The first American Legion Auxiliary Girls Nation was held August 9-August 14, 1947, with 82 girls and 41 states participating. It has been held each year subsequently. In order to attend the event, participating Girls State sessions select two participants to represent the state at Girls Nation. It, much like Girls State, is a "hands on" election simulation, only focusing on federal government rather than state government. These representatives, the Girls Nation "senators," are divided into two political parties. The parties do not reflect the two major political parties in today's system, but allow citizens to gain a special knowledge of how the system works. Girls Nation is funded by the national organization of the Auxiliary, with some support from each participating state. Little or no expense is required of the representative or her family.

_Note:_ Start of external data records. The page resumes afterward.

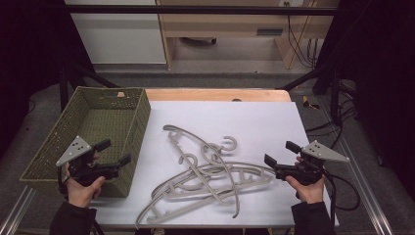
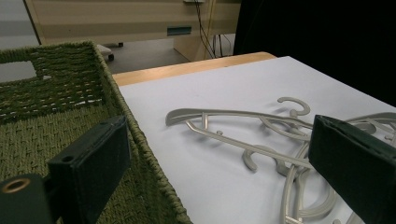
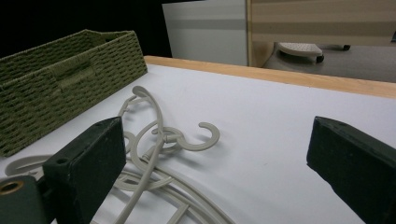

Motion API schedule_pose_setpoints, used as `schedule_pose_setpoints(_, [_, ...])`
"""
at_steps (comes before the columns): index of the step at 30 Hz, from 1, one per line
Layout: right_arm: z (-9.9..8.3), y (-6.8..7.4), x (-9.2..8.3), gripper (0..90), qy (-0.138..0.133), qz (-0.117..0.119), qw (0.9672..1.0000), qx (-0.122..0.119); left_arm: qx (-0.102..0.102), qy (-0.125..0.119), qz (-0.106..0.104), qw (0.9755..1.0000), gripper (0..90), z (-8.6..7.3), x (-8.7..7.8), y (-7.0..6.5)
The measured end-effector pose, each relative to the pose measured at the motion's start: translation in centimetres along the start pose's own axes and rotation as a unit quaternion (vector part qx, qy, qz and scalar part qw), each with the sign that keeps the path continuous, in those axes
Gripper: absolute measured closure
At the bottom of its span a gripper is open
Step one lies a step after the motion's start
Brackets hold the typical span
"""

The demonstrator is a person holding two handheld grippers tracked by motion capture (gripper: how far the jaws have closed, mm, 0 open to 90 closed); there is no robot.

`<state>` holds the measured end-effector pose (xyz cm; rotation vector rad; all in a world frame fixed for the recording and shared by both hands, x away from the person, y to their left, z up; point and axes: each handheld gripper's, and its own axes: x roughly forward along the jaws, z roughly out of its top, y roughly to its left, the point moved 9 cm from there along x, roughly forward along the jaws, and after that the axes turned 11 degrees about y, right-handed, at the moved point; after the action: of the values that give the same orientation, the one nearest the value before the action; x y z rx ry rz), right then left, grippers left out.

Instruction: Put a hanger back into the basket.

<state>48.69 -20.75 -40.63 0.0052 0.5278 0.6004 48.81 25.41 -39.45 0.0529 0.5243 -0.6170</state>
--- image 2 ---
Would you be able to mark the white table sheet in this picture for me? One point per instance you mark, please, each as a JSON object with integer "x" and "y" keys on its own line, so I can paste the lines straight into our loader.
{"x": 218, "y": 90}

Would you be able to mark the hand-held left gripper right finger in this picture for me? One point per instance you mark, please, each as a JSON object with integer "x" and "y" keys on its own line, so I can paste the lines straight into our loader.
{"x": 358, "y": 165}

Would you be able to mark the black curtain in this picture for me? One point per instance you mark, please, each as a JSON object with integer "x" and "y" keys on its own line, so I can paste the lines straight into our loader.
{"x": 311, "y": 37}

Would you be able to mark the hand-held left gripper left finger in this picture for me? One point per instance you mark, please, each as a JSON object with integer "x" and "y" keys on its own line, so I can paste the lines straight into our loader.
{"x": 93, "y": 168}

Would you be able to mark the grey plastic clothes hanger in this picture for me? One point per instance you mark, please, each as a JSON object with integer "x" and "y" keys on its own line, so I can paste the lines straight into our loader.
{"x": 218, "y": 113}
{"x": 250, "y": 161}

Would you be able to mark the green woven basket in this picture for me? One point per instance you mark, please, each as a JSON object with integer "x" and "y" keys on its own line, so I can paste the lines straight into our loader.
{"x": 37, "y": 133}

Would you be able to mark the light wooden desk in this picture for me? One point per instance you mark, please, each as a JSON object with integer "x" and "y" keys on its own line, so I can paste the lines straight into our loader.
{"x": 109, "y": 18}

The Auxiliary has been recognized many times by Freedoms Foundation at Valley Forge, Pennsylvania and the National Association of Secondary School Principals (NASSP) for outstanding Girls State and Girls Nation programs. It has also been recognized through the media in "Career World" magazine, WAM!, Children's Television Network (Encore Media Corporation), and many newspapers. The delegates of Girls Nation, alongside the American Legion's Boys Nation delegates, are additionally given the opportunity to meet the president as well as other House Representatives and Senators during their week long program.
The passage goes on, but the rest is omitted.